Print all of the data below exactly as it appears, leaving out every image.

__Dataset content__:
▽

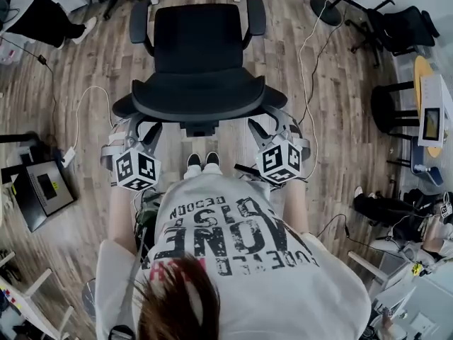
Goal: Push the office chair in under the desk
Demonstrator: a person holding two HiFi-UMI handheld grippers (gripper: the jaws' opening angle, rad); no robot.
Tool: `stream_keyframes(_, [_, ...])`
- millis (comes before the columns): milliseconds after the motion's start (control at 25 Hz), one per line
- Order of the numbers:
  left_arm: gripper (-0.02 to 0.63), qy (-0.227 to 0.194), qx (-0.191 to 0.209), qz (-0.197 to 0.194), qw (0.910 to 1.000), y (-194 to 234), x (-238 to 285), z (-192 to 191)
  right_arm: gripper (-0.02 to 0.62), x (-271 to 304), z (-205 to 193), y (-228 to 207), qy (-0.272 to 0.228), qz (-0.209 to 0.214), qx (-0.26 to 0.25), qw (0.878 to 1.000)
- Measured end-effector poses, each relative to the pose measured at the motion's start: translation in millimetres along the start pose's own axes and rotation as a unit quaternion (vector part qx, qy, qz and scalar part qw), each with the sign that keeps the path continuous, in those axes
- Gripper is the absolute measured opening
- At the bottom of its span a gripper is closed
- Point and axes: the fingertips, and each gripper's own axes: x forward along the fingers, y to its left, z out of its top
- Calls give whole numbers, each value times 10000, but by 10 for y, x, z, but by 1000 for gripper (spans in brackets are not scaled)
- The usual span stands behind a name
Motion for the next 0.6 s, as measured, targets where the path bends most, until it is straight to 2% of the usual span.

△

__Solution for this exercise__:
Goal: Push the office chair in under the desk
Demonstrator: a person holding two HiFi-UMI handheld grippers (gripper: the jaws' opening angle, rad); no robot.
Tool: `stream_keyframes(_, [_, ...])`
- millis (comes before the columns): milliseconds after the motion's start (control at 25 Hz), one per line
- Order of the numbers:
  left_arm: gripper (-0.02 to 0.63), qy (-0.227 to 0.194), qx (-0.191 to 0.209), qz (-0.197 to 0.194), qw (0.910 to 1.000), y (-194 to 234), x (-238 to 285), z (-192 to 191)
  right_arm: gripper (-0.02 to 0.62), x (-271 to 304), z (-205 to 193), y (-228 to 207), qy (-0.272 to 0.228), qz (-0.209 to 0.214), qx (-0.26 to 0.25), qw (0.878 to 1.000)
- Measured end-effector poses, each relative to the pose measured at the motion's start: translation in millimetres along the start pose's own axes and rotation as a unit quaternion (vector part qx, qy, qz and scalar part qw), each with the sign that keeps the path continuous, in those axes
- Gripper is the absolute measured opening
- At the bottom of its span a gripper is closed
- Point and axes: the fingertips, and each gripper's own axes: x forward along the fingers, y to its left, z out of its top
- Calls give whole numbers, each value times 10000, but by 10 for y, x, z, but by 1000 for gripper (spans in brackets are not scaled)
- The usual span stands behind a name
Motion for the next 0.6 s, as measured, targets where the path bends most, until it is straight to 2% of the usual span.

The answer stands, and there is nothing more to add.